本页面记录了 LMCache 的进程内模式（已弃用）的行为。请考虑使用 LMCache MP 模式以获得更好的功能支持和性能。

clear 接口定义如下：

clear(instance_id: str, location: str) -> event_id: str, num_tokens: int

该函数会移除指定 instance_id 在 location 存储的 KV Cache。它返回一个 event_id 和计划清除的令牌数量。

示例用法：#

首先，创建一个 yaml 文件 example.yaml 来配置 lmcache 实例：

chunk_size: 256
local_cpu: True
max_local_cpu_size: 5

# cache controller configurations
enable_controller: True
lmcache_instance_id: "lmcache_default_instance"
controller_pull_url: "localhost:9001"
lmcache_worker_ports: 8001

# Peer identifiers
p2p_host: "localhost"
p2p_init_ports: 8200

在端口 8000 启动 vllm/lmcache 实例：

CUDA_VISIBLE_DEVICES=0 LMCACHE_CONFIG_FILE=example.yaml vllm serve meta-llama/Llama-3.1-8B-Instruct --max-model-len 4096 \
  --gpu-memory-utilization 0.8 --port 8000 --kv-transfer-config '{"kv_connector":"LMCacheConnectorV1", "kv_role":"kv_both"}'

在9000端口启动lmcache控制器，在9001端口启动监视器：

lmcache_controller --host localhost --port 9000 --monitor-port 9001

发送请求到 vllm：

curl -X POST http://localhost:8000/v1/completions \
  -H "Content-Type: application/json" \
  -d '{
        "model": "meta-llama/Llama-3.1-8B-Instruct",
        "prompt": "Explain the significance of KV cache in language models.",
        "max_tokens": 10
      }'

清除系统中的 KV Cache：

curl -X POST http://localhost:9000/clear \
  -H "Content-Type: application/json" \
  -d '{
        "instance_id": "lmcache_default_instance",
        "location": "LocalCPUBackend"
      }'

控制器会回复类似于以下内容的消息：

{"event_id": "xxx", "num_tokens": 12}

这表明 12 个令牌的 KV Cache 已被安排清除。
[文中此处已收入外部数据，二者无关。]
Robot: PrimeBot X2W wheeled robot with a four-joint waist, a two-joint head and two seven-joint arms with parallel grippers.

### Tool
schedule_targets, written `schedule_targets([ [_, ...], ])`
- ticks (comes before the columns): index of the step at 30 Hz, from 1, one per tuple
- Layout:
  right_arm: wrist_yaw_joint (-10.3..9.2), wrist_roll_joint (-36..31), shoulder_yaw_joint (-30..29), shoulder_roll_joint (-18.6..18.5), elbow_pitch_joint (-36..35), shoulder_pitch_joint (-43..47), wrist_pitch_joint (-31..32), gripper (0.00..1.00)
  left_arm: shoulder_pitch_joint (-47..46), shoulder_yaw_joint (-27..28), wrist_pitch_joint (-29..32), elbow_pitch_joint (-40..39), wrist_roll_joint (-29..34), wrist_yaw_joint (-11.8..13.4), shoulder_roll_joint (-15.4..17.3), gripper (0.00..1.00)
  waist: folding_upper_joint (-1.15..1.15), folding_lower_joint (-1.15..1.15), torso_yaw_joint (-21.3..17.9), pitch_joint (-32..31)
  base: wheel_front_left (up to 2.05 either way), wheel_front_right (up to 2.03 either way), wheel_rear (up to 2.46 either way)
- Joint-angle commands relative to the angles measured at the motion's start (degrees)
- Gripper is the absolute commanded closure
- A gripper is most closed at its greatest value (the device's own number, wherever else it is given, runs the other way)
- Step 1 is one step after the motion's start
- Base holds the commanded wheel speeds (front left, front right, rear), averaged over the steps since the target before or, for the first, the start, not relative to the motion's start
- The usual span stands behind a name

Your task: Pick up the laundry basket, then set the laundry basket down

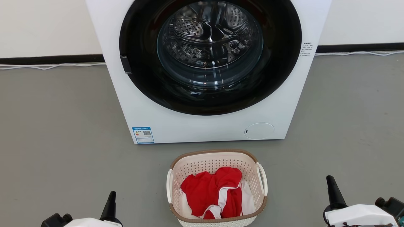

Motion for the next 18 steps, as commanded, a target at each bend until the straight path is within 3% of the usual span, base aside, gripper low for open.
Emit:
schedule_targets([
  [1, 0.25, 2.5, 0.7, -0.6, -2.0, -2.9, 0.6, 1.00, -3.4, 1.4, 0.5, -2.0, -2.1, -0.9, 0.5, 1.00, 0.00, 0.00, 0.0, 0.1, 0.00, 0.00, 0.00],
  [18, 0.31, 14.2, 0.6, -0.6, -3.7, -3.5, 3.2, 1.00, -4.5, 2.5, 3.2, -3.7, -11.3, -2.1, 0.4, 1.00, 0.00, 0.00, 0.0, 0.6, 0.00, 0.00, 0.00],
])
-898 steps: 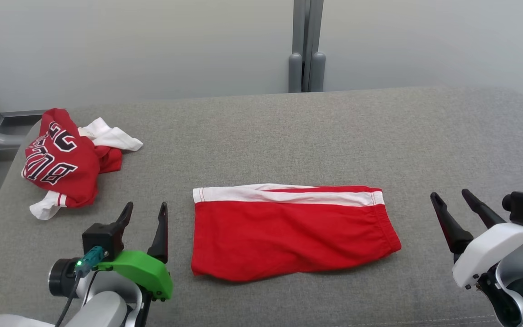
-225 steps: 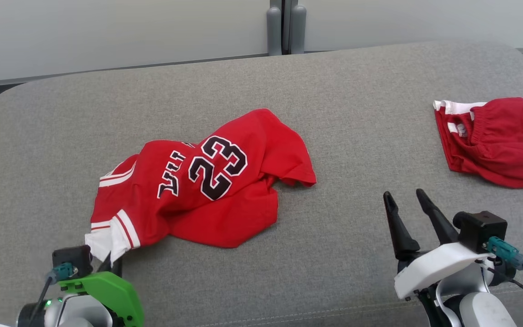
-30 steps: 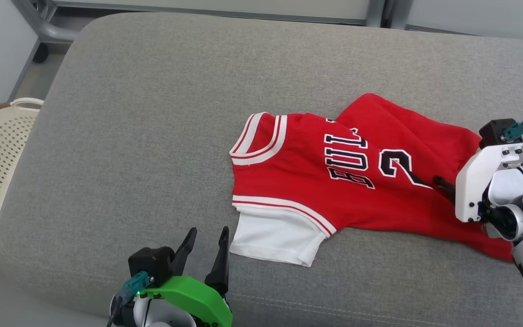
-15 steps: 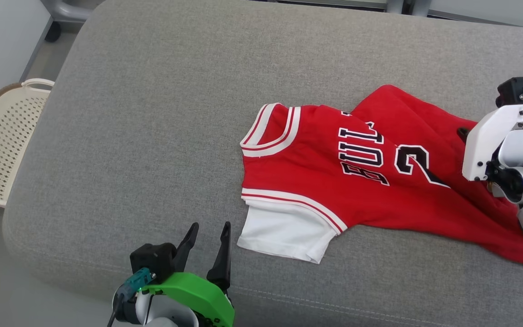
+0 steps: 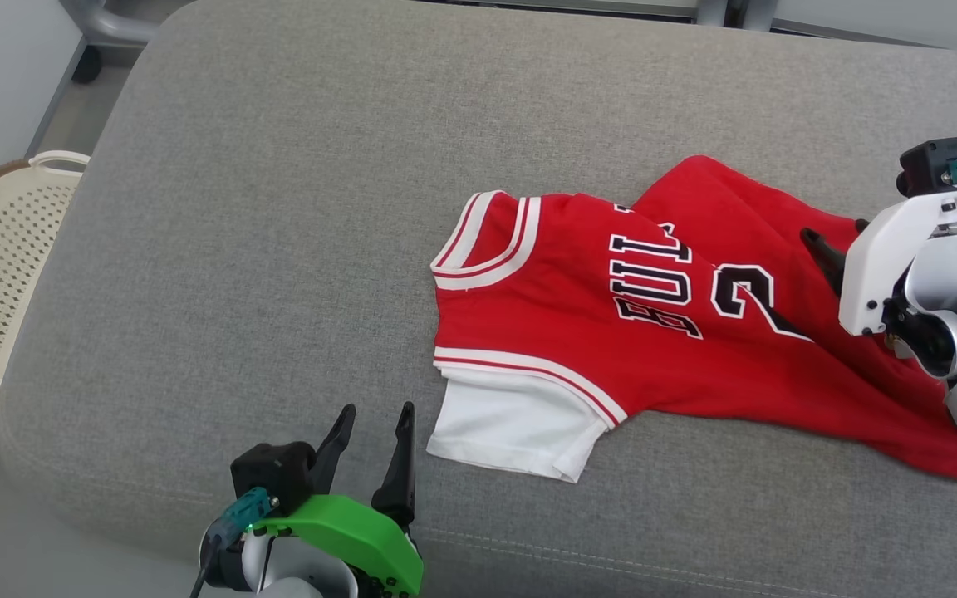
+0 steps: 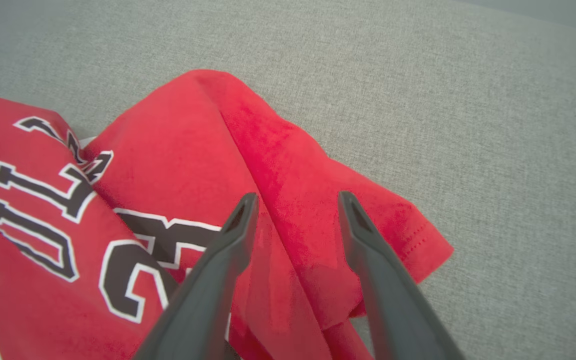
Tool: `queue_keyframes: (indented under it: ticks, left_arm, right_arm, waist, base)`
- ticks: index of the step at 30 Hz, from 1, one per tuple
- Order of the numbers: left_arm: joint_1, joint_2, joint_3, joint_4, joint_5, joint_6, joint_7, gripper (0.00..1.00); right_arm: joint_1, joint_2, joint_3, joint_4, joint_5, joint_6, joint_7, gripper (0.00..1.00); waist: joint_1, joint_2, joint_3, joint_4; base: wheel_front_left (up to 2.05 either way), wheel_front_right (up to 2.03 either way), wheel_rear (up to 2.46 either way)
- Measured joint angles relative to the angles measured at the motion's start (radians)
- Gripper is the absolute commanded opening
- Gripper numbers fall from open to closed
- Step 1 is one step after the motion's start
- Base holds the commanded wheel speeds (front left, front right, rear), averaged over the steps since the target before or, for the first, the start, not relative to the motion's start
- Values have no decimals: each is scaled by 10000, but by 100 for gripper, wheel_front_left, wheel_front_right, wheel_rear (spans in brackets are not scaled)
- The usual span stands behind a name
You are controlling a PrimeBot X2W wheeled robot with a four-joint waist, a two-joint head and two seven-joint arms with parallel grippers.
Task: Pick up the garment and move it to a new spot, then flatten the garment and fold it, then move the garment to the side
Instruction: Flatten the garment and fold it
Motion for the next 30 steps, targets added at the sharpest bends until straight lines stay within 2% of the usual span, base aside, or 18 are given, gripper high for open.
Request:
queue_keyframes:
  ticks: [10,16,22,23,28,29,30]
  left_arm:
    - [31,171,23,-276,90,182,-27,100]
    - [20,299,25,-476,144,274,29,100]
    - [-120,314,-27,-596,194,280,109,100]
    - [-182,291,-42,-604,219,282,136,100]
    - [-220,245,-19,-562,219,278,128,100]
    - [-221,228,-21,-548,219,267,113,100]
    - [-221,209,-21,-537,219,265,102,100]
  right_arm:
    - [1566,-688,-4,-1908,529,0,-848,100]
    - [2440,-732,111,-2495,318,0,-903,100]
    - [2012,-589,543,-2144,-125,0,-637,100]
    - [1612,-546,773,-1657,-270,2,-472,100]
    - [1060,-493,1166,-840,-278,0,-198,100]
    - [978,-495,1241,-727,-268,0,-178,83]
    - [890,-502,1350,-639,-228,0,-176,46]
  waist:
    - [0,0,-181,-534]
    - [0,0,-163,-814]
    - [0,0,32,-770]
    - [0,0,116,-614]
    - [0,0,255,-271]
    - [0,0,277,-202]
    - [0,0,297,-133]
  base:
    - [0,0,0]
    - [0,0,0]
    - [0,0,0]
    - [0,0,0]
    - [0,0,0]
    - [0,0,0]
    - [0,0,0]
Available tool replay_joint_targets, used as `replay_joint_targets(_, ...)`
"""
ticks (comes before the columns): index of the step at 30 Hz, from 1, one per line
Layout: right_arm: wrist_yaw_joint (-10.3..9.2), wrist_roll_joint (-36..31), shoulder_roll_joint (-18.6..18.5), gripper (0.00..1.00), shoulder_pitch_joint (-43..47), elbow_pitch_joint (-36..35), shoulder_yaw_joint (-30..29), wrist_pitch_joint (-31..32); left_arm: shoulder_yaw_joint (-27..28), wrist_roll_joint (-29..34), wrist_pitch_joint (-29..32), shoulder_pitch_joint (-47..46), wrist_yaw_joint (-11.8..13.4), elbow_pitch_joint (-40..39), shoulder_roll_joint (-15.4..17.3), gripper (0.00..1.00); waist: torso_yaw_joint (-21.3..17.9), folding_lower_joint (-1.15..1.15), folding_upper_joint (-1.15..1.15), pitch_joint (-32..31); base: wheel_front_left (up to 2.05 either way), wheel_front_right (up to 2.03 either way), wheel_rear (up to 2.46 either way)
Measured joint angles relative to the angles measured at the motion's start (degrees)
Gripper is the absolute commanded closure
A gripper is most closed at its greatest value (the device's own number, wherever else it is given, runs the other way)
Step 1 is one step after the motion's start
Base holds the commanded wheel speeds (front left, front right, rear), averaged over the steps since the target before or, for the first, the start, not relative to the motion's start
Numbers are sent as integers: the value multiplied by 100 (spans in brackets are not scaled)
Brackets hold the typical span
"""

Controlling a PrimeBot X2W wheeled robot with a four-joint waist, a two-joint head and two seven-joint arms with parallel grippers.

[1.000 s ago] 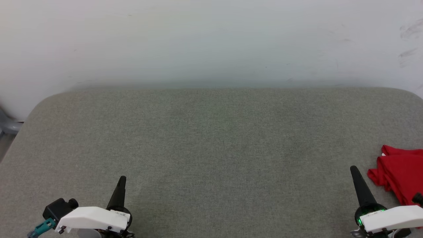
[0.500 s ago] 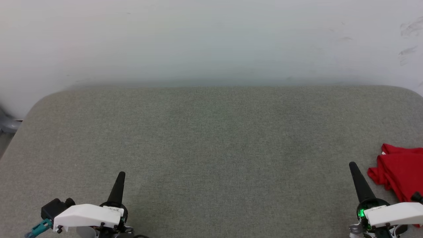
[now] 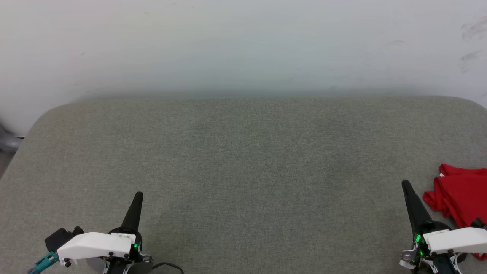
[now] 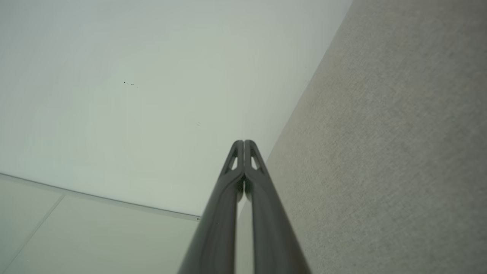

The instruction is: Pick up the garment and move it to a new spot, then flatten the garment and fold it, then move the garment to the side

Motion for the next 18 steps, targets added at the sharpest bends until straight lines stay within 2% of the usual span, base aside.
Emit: replay_joint_targets(18, 0, 904, -1, 100, -214, 237, 14, 32, 212, -775, 244, -110, -122, -7, -116, 100, -20, 0, 0, 66, 0, 0, 0)
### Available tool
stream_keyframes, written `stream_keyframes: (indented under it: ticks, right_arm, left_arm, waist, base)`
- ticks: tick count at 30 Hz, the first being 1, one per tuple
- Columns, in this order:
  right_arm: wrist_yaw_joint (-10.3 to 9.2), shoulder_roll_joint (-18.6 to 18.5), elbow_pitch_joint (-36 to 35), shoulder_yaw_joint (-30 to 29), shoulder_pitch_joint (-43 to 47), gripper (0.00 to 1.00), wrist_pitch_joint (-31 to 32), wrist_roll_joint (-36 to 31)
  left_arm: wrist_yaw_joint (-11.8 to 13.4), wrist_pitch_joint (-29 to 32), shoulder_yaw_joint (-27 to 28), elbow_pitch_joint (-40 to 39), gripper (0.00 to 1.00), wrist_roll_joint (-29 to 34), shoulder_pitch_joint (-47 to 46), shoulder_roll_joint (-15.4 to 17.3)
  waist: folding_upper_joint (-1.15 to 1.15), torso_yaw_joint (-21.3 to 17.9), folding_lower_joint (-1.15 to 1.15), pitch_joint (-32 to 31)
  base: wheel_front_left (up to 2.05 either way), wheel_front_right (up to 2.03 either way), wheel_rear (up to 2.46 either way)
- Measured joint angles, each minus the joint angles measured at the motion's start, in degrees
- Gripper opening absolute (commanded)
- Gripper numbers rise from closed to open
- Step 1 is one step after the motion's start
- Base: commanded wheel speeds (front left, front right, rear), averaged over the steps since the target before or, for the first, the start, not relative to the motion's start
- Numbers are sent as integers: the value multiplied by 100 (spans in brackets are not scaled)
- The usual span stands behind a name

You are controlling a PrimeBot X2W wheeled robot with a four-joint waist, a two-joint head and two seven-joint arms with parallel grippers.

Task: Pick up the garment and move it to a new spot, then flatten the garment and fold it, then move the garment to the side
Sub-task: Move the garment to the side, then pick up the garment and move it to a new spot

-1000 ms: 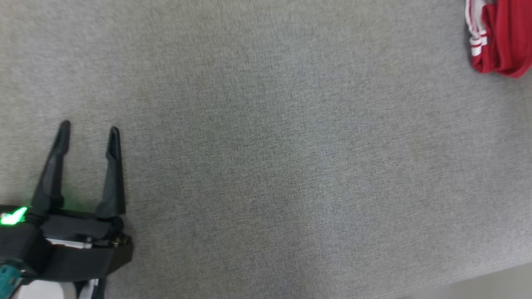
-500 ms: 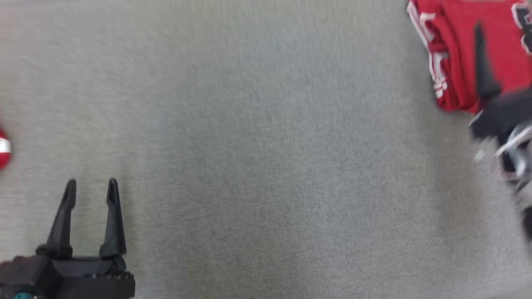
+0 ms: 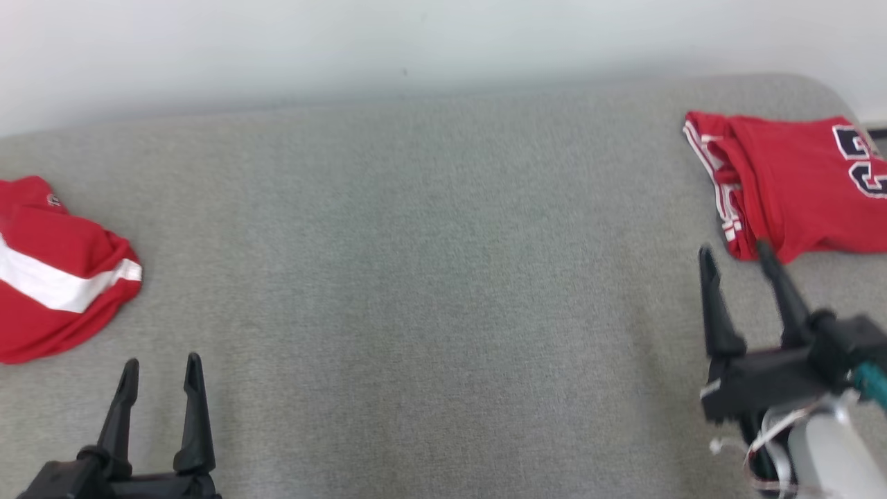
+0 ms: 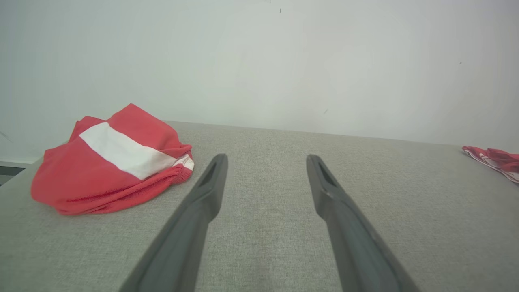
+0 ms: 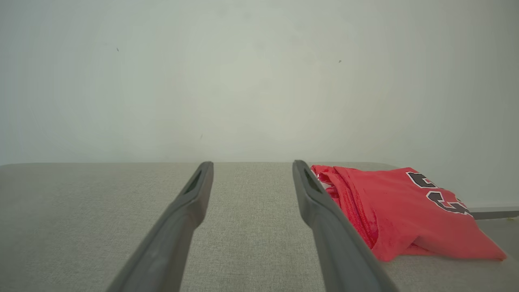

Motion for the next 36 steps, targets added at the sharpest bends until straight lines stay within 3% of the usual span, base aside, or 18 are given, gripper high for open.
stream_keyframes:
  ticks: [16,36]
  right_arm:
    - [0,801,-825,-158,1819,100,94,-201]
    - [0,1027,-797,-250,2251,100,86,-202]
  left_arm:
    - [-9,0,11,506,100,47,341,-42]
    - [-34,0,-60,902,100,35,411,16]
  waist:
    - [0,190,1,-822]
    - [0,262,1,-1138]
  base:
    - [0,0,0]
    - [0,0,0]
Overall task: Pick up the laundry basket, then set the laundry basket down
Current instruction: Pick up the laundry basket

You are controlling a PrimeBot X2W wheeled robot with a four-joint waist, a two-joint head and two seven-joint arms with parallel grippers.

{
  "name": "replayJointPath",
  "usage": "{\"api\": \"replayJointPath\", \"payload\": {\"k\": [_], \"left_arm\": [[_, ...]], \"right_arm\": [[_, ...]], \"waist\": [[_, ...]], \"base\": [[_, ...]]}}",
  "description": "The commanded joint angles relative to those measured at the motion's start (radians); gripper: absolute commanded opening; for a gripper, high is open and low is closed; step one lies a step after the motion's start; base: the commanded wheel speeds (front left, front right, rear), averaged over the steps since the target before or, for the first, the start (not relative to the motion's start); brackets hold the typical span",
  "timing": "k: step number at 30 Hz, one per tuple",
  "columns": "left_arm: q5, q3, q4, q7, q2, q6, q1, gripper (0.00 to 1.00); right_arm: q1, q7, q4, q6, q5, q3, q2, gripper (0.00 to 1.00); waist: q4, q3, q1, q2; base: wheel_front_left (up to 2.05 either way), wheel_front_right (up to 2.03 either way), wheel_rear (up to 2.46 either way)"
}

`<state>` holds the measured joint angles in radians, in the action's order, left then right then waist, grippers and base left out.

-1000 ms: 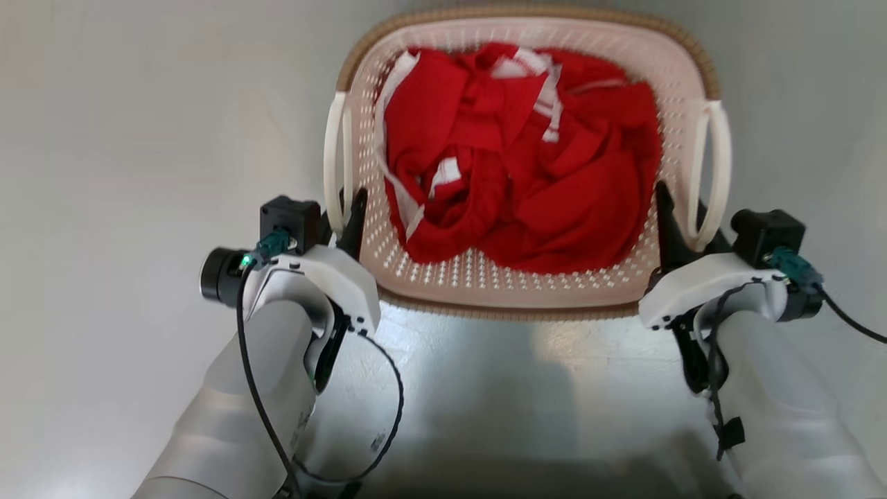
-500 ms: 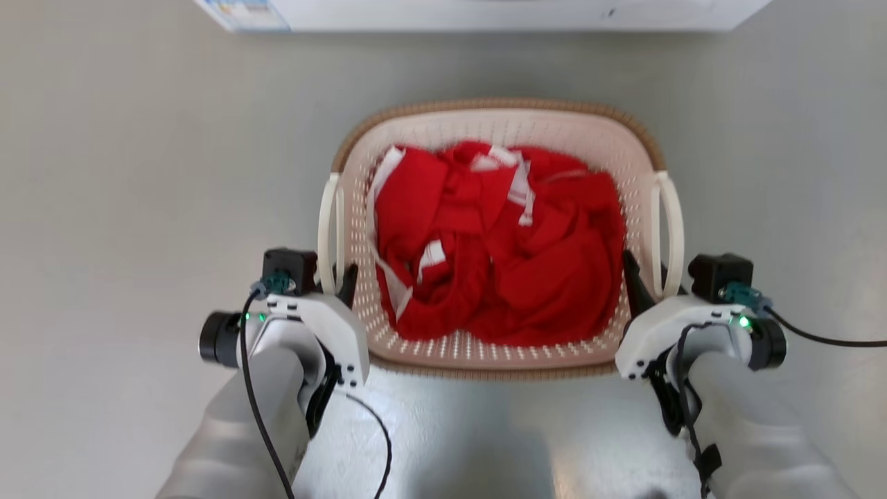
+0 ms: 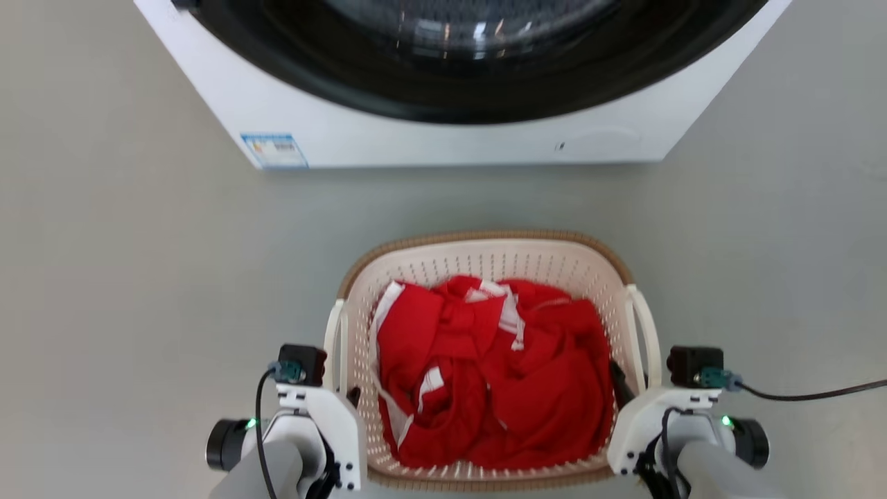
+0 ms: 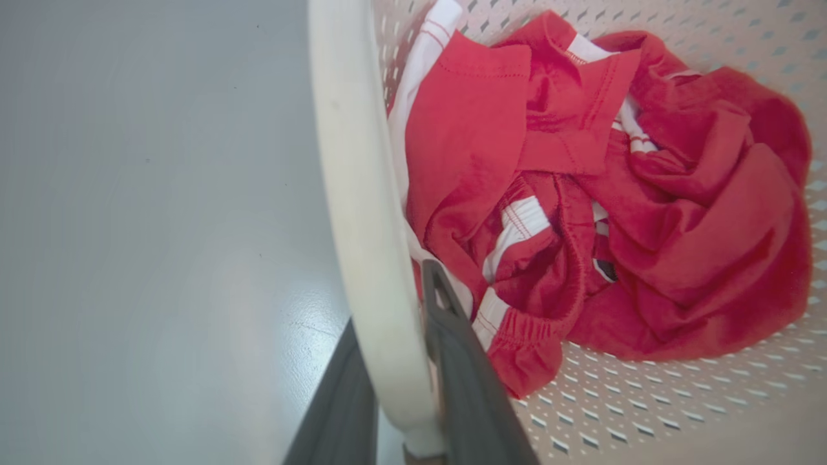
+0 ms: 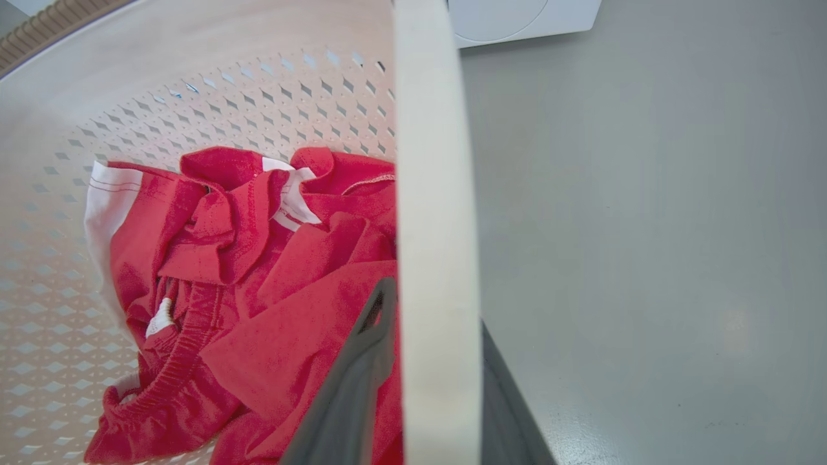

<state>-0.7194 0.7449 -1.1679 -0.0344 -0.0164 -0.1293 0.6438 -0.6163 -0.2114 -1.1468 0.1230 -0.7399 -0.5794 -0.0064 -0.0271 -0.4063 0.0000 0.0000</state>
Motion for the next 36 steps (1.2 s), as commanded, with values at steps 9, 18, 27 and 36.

我们可以通过执行查找来验证缓存是否已被清除：

curl -X POST http://localhost:9000/lookup \
  -H "Content-Type: application/json" \
  -d '{
        "tokens": [128000, 849, 21435, 279, 26431, 315, 85748, 6636, 304, 4221, 4211, 13]
      }'

查找应该返回一个空结果，确认给定的令牌的 KV Cache 已被清除。